■ **Work task**
Below is a listing to repeat exactly, with its pictures left out.

■ **Input data**

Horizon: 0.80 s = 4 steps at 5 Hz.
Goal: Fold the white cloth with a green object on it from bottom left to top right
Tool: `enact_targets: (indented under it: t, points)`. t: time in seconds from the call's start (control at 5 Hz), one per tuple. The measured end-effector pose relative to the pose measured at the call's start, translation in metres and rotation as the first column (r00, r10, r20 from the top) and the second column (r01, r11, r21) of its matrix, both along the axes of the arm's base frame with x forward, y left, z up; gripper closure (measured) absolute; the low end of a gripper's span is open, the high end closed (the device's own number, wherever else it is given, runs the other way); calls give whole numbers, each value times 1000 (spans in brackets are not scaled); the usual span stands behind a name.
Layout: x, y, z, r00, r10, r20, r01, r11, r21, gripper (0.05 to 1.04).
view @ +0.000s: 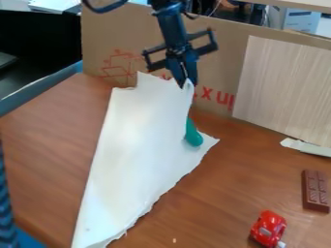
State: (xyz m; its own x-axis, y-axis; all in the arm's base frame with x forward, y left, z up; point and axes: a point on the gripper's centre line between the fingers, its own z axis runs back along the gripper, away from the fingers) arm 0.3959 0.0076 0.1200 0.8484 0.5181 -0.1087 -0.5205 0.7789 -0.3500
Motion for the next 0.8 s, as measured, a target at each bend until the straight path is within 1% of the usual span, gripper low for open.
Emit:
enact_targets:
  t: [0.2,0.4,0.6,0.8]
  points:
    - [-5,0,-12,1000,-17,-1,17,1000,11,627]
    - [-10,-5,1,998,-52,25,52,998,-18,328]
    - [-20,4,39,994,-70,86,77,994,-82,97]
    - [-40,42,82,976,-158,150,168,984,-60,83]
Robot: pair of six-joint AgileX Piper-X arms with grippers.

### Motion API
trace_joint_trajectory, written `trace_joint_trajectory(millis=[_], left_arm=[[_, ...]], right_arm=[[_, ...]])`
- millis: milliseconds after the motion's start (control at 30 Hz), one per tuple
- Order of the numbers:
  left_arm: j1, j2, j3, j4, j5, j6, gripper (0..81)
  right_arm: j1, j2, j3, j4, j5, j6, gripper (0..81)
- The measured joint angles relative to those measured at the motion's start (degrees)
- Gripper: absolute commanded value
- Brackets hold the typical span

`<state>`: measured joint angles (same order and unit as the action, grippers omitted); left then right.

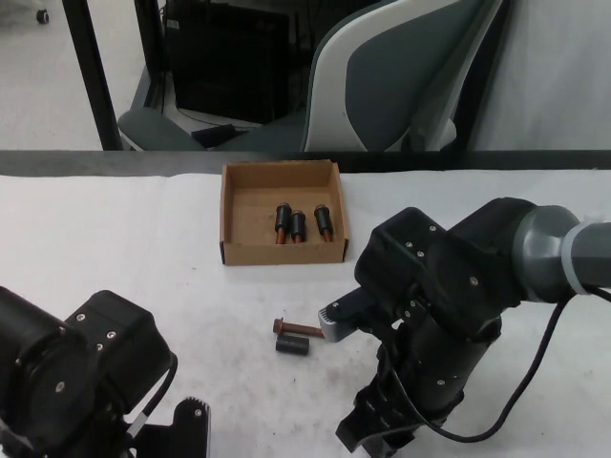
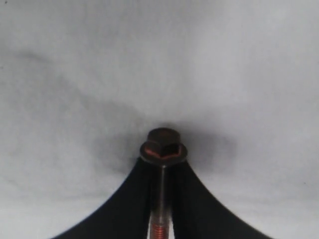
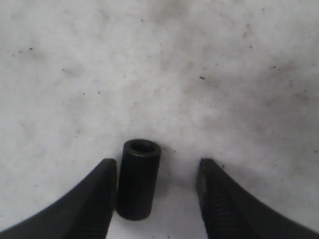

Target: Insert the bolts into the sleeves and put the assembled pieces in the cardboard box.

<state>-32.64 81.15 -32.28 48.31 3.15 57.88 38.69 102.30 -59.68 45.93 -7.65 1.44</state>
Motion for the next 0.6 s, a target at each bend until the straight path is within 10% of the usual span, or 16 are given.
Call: trace_joint_trajectory(millis=[367, 600], left_arm=[[0.0, 0.0, 0.0, 0.6, 0.0, 0.0, 0.8], [0.0, 0.0, 0.0, 1.0, 1.1, -2.0, 0.8]], right_arm=[[-0.3, 0.7, -0.7, -1.6, -5.9, 0.0, 0.6], [-0.3, 1.0, -0.7, -0.1, -10.1, 0.1, 0.0]])
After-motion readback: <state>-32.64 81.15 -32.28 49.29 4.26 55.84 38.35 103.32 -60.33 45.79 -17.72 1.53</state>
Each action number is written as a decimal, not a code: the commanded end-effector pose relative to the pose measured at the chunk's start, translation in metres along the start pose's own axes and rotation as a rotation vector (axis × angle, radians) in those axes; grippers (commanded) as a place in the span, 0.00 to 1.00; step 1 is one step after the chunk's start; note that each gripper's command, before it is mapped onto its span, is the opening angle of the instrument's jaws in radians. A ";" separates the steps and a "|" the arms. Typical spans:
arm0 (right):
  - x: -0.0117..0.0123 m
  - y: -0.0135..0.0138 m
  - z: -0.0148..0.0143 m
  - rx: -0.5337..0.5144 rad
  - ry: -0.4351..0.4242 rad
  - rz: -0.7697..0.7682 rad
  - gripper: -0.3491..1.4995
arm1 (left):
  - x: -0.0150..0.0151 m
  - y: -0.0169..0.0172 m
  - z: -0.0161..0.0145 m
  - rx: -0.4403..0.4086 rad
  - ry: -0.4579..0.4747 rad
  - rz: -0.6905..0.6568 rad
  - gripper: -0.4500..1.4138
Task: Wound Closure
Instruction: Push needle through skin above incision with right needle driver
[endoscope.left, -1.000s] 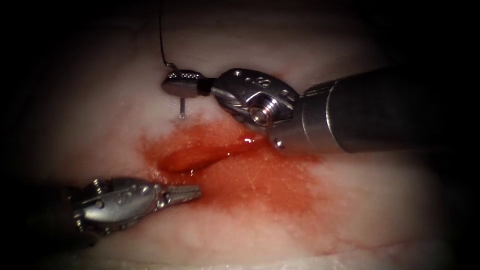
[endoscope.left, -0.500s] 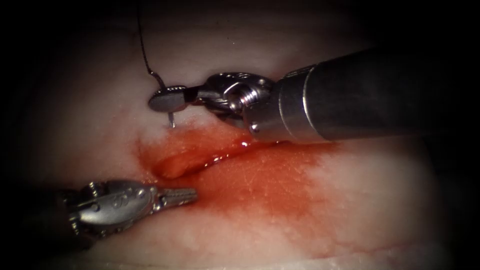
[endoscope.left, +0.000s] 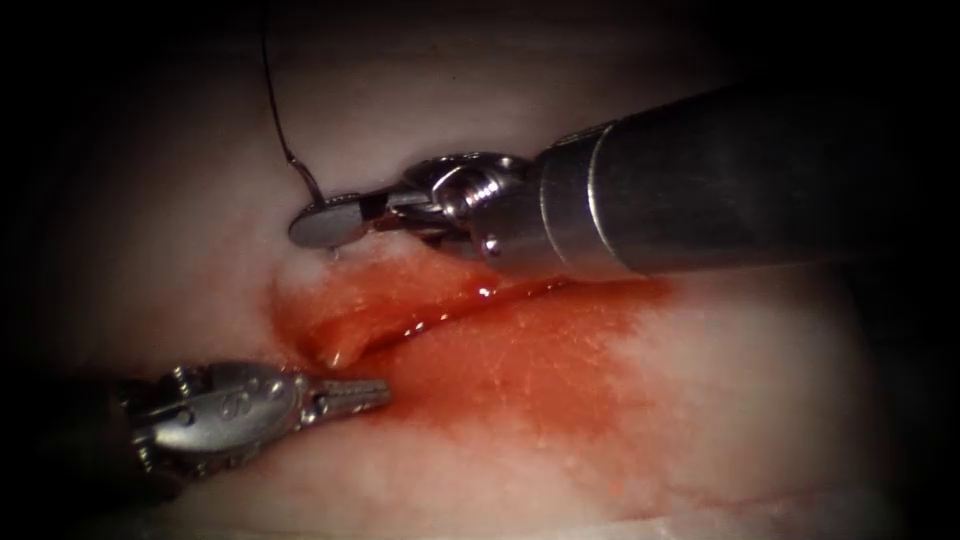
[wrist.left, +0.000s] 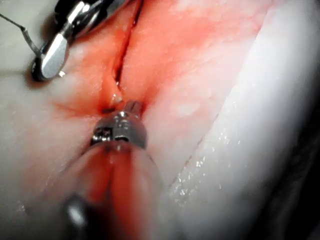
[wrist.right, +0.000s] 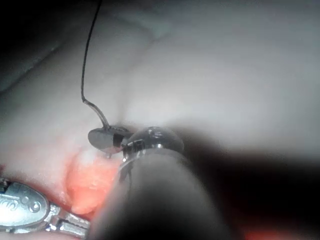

■ **Exercise output**
Horizon: 0.80 s = 4 steps at 5 Hz.
Goal: Fold the white cloth with a green object on it from bottom left to top right
Tool: `enact_targets: (indented under it: t, points)`. t: time in seconds from the call's start (control at 5 Hz), one per tuple. The measured end-effector pose relative to the pose measured at the call's start, translation in metres and rotation as the first column (r00, r10, r20 from the top) and the second column (r01, r11, r21) of its matrix, both along the axes of the arm's base frame with x forward, y left, z up; gripper closure (measured) absolute; the low end of a gripper's span is open, the high end closed (the device's own number, wherever else it is given, runs the other way); calls give whole numbers, each value times 1000 (spans in brackets are not scaled); the usual span stands behind a name.
Layout: x, y, z, r00, r10, r20, r01, r11, r21, gripper (0.05 to 1.04).
view @ +0.000s: 
State: (xyz m; its own x-axis, y-axis; all in the arm's base frame with x forward, y left, z up; point and axes: a point on the gripper's centre line between the fingers, its own z axis runs back along the gripper, away from the fingers) arm 0.3959 0.0076 0.1200 0.8484 0.5181 -0.1087 -0.5205 0.7789 -0.3500
Motion for the next 0.8 s, as measured, a target at each bend until the straight path is within 1% of the usual span, gripper low for open.
Emit:
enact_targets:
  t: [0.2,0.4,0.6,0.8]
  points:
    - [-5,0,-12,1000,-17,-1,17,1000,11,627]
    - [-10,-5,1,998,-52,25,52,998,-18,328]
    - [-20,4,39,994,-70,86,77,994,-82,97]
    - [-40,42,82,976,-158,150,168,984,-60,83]
Robot: pair of six-joint AgileX Piper-X arms with grippers.

### Motion API
trace_joint_trajectory, written `trace_joint_trajectory(millis=[_], left_arm=[[_, ...]], right_arm=[[_, ...]])`
- millis: milliseconds after the motion's start (control at 30 Hz), one per tuple
- Order of the numbers:
  left_arm: j1, j2, j3, j4, j5, j6, gripper (0..81)
  right_arm: j1, j2, j3, j4, j5, j6, gripper (0..81)
- The measured joint angles relative to those measured at the motion's start (degrees)
- Gripper: absolute commanded value
- Brackets hold the typical span

`<state>`: measured joint angles (same order and unit as the action, grippers omitted); left then right.


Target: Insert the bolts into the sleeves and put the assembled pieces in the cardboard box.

<state>-32.64 81.15 -32.28 48.31 3.15 57.88 38.69 102.30 -59.68 45.93 -7.65 1.44</state>
Motion for the next 0.6 s, a target at each bend until the straight path is within 10% of the usual span, or 16 are given.
Call: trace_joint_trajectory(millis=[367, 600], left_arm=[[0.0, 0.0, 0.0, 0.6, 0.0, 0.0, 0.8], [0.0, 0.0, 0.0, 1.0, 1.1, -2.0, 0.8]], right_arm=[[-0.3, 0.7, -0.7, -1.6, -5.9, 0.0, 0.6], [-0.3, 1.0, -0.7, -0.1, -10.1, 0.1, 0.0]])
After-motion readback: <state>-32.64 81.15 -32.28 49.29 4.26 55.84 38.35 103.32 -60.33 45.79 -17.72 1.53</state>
Each action number is written as a decimal, not a code: the commanded end-effector pose relative to the pose measured at the chunk's start, translation in metres along the start pose's own axes and rotation as a rotation vector (axis × angle, radians) in those axes; grippers (commanded) as a place in the span, 0.00 to 1.00; step 1 is one step after the chunk's start; note that each gripper's command, before it is mapped onto its span, is the opening angle of the instrument's jaws in radians. A ";" separates the steps and a "|" the arms. Typical spans:
arm0 (right):
  - x: -0.0117..0.0123 m
  - y: -0.0135..0.0138 m
  - z: -0.0148..0.0143 m
  - rx: -0.5337..0.5144 rad
  - ry: -0.4351..0.4242 rad
  - rz: -0.7697..0.7682 rad
  - gripper: -0.3491..1.4995
arm1 (left):
  - x: -0.0150..0.0151 m
  - y: -0.0169..0.0172 m
  - z: -0.0161..0.0145 m
  - rx: -0.4403..0.4086 rad
  - ry: -0.4579..0.4747 rad
  - rz: -0.6905..0.6568 rad
  - gripper: -0.4500..1.4138
Task: Wound Closure
Instruction: Push needle through skin above incision with right needle driver
[endoscope.left, -1.000s] 
[endoscope.left, -0.500s] 
[endoscope.left, +0.000s] 
[wrist.left, +0.000s] 
[wrist.right, +0.000s] 

The exercise is now complete.